S19 od węzła Babica do Jawornika jest jednym z ciekawszych odcinków drogi ekspresowej aktualnie powstającym na Podkarpaciu.
Warto wspomnieć, że 30 proc. budowanej trasy stanowią estakady, a to z kolei stanowi wyzwania dla wykonawcy.
Transport betonu
Najbardziej spektakularne rejony prac to właśnie miejsca, gdzie powstają estakady ES-22, ES-24 i mierząca w najwyższym miejscu 80 m wysokości ES-26.
Aktualnie wykonawca buduje drogi dojazdowe do podpór. Ze względu na ukształtowanie tereny drogi te przypominają serpentyny. Różnica poziomów tych dróg przy estakadzie ES-26 sięga 120 metrów. Tak duże utrudnienia terenowe wymuszają na dostawcach mieszanki betonu cementowego zupełnie innej logistyki niż zazwyczaj.
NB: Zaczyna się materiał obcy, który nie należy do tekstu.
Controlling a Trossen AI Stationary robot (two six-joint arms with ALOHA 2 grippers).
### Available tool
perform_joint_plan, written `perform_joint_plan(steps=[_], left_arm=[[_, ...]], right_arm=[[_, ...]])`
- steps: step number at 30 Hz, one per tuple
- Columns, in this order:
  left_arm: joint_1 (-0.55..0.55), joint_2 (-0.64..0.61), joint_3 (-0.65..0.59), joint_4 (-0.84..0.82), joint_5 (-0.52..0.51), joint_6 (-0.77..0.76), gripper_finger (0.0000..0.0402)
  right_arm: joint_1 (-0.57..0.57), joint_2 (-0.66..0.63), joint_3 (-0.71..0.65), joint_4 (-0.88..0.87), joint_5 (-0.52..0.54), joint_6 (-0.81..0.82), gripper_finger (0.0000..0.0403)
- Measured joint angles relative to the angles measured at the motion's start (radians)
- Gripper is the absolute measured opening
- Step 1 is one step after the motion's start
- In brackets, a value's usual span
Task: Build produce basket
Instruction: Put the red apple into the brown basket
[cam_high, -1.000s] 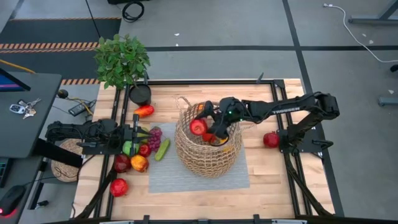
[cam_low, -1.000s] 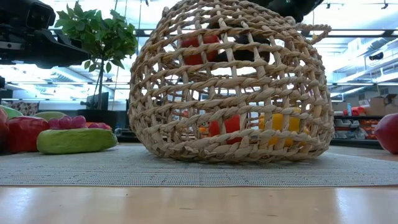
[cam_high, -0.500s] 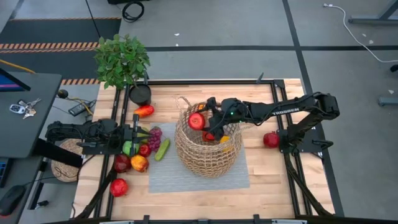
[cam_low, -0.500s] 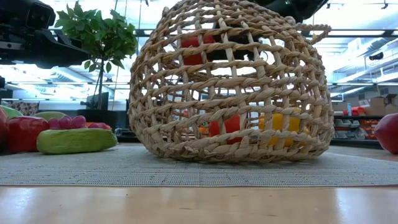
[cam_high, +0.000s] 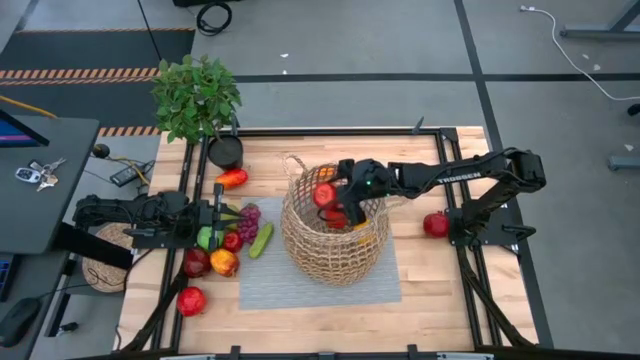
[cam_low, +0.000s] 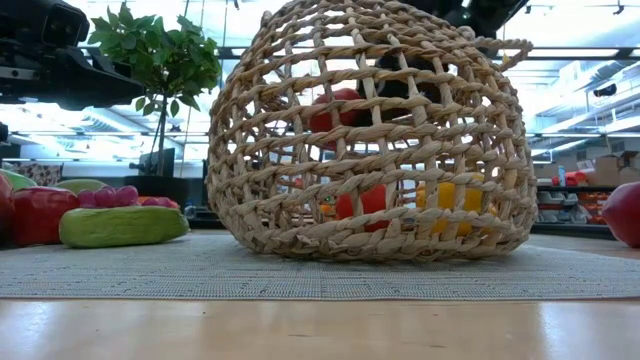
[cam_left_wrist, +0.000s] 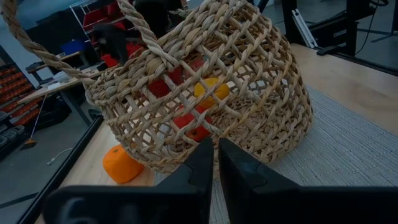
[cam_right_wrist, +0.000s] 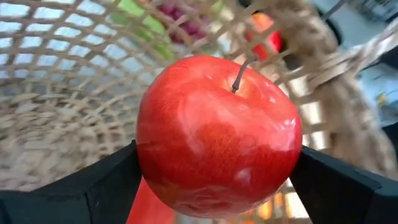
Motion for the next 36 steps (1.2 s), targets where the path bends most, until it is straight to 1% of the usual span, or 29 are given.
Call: perform_joint_plan(steps=[4,6,11,14,22,27,30,34,36], left_arm=[[0.000,0.000,0.000,0.000,0.000,0.000,0.0036],[0.000,0.000,0.000,0.000,0.000,0.000,0.0035],[0.000,0.000,0.000,0.001,0.000,0.000,0.0030],[0.000,0.000,0.001,0.000,0.000,0.000,0.0030],[0.000,0.000,0.001,0.001,0.000,0.000,0.0035],[0.000,0.000,0.001,0.000,0.000,0.000,0.0029],[0.000,0.000,0.001,0.000,0.000,0.000,0.0028],[0.000,0.000,0.001,0.003,0.000,0.000,0.0033],[0.000,0.000,0.001,0.000,0.000,0.000,0.0035]], right_arm=[[0.000,0.000,0.000,-0.037,-0.002,0.041,0.0380],[0.000,0.012,0.001,-0.035,0.000,0.052,0.0380],[0.000,0.052,0.001,-0.095,0.022,0.056,0.0380],[0.000,0.066,0.002,-0.084,0.042,0.056,0.0380],[0.000,0.066,0.001,-0.015,0.041,0.050,0.0380],[-0.011,0.094,0.001,0.046,-0.034,0.074,0.0380],[-0.019,0.142,0.001,0.074,-0.075,0.099,0.0380],[-0.019,0.209,0.001,0.147,-0.136,0.105,0.0380],[-0.013,0.228,0.001,0.195,-0.149,0.104,0.0380]])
Spadki dróg technologicznych sięgające 15% powodują, że betonowozy (tzw. gruszki) nie mogą transportować pełnych ładunków. Ładowność „gruszek” nie przekracza 80% swoich nominalnych możliwości.
Zróżnicowany teren stanowi także wyzwanie pod względem posadowienia estakad. Na tym odcinku wykonywane są pale o średnicy 1,5 m, a najdłuższe z nich osiągają niespotykaną dziś w Polsce głębokość – 42,5 metrów.
Co się dzieje na budowie?
Aktualnie na budowie kontynuowane są prace związane z wykonywaniem wykopów i nasypów. Wykonywany był geomaterac na kolumnach betonowych (FDC) stanowiących wzmocnienie podłoża pod nasyp bezpośrednio za estakadą ES13, która stanowić będzie przeprawę S19 nad rzeką Wisłok oraz drogą powiatowa w miejscowości Wyżne.
Kontynuowano także zbrojenie i betonowanie fundamentów oraz podpór obiektu. Usuwane są kolizje wodociągowe i teletechniczne. Trwają prace związane ze zbrojeniem i betonowaniem fundamentów pod estakady oraz wykonywaniem pali wielkośrednicowych pod podpory.